▸ Exercise brief: The lines to be extracted run from the start of the listing through the line containing "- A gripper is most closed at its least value"; copy them exactly and nothing else.

▸ Exercise data:
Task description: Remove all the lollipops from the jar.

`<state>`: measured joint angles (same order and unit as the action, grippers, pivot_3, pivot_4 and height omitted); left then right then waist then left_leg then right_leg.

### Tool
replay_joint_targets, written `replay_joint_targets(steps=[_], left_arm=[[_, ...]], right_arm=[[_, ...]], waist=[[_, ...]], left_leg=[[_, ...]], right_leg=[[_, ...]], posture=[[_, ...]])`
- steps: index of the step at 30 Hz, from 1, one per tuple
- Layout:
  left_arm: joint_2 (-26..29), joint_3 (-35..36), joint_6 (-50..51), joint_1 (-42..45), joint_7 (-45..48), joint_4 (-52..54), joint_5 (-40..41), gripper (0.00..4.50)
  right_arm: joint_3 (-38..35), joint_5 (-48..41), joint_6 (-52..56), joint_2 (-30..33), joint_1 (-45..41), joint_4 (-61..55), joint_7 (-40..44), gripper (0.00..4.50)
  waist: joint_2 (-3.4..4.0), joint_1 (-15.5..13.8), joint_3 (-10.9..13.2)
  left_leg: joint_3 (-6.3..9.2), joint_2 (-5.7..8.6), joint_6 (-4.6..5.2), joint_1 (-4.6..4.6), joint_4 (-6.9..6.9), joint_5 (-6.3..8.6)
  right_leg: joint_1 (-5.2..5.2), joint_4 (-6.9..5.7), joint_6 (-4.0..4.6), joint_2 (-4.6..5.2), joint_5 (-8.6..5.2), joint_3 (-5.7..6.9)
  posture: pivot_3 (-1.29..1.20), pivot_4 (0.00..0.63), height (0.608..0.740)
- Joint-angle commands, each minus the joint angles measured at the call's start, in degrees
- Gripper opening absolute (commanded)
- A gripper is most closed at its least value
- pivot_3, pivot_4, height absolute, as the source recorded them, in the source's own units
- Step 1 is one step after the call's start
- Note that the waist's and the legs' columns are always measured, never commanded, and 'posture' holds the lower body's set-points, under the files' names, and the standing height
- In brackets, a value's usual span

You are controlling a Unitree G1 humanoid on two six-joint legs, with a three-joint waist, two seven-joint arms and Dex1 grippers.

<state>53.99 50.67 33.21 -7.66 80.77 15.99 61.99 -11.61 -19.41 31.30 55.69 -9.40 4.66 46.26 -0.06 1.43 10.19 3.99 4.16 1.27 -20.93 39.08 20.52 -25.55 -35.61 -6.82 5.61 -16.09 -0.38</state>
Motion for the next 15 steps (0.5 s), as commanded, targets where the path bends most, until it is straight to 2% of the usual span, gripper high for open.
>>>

▸ Expected answer:
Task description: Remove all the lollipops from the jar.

`<state>`: measured joint angles (same order and unit as the action, grippers, pivot_3, pivot_4 and height omitted); left then right then waist then left_leg then right_leg.

### Tool
replay_joint_targets, written `replay_joint_targets(steps=[_], left_arm=[[_, ...]], right_arm=[[_, ...]], waist=[[_, ...]], left_leg=[[_, ...]], right_leg=[[_, ...]], posture=[[_, ...]])`
- steps: index of the step at 30 Hz, from 1, one per tuple
- Layout:
  left_arm: joint_2 (-26..29), joint_3 (-35..36), joint_6 (-50..51), joint_1 (-42..45), joint_7 (-45..48), joint_4 (-52..54), joint_5 (-40..41), gripper (0.00..4.50)
  right_arm: joint_3 (-38..35), joint_5 (-48..41), joint_6 (-52..56), joint_2 (-30..33), joint_1 (-45..41), joint_4 (-61..55), joint_7 (-40..44), gripper (0.00..4.50)
  waist: joint_2 (-3.4..4.0), joint_1 (-15.5..13.8), joint_3 (-10.9..13.2)
  left_leg: joint_3 (-6.3..9.2), joint_2 (-5.7..8.6), joint_6 (-4.6..5.2), joint_1 (-4.6..4.6), joint_4 (-6.9..6.9), joint_5 (-6.3..8.6)
  right_leg: joint_1 (-5.2..5.2), joint_4 (-6.9..5.7), joint_6 (-4.0..4.6), joint_2 (-4.6..5.2), joint_5 (-8.6..5.2), joint_3 (-5.7..6.9)
  posture: pivot_3 (-1.29..1.20), pivot_4 (0.00..0.63), height (0.608..0.740)
- Joint-angle commands, each minus the joint angles measured at the call's start, in degrees
- Gripper opening absolute (commanded)
- A gripper is most closed at its least value

The output requires no further additions.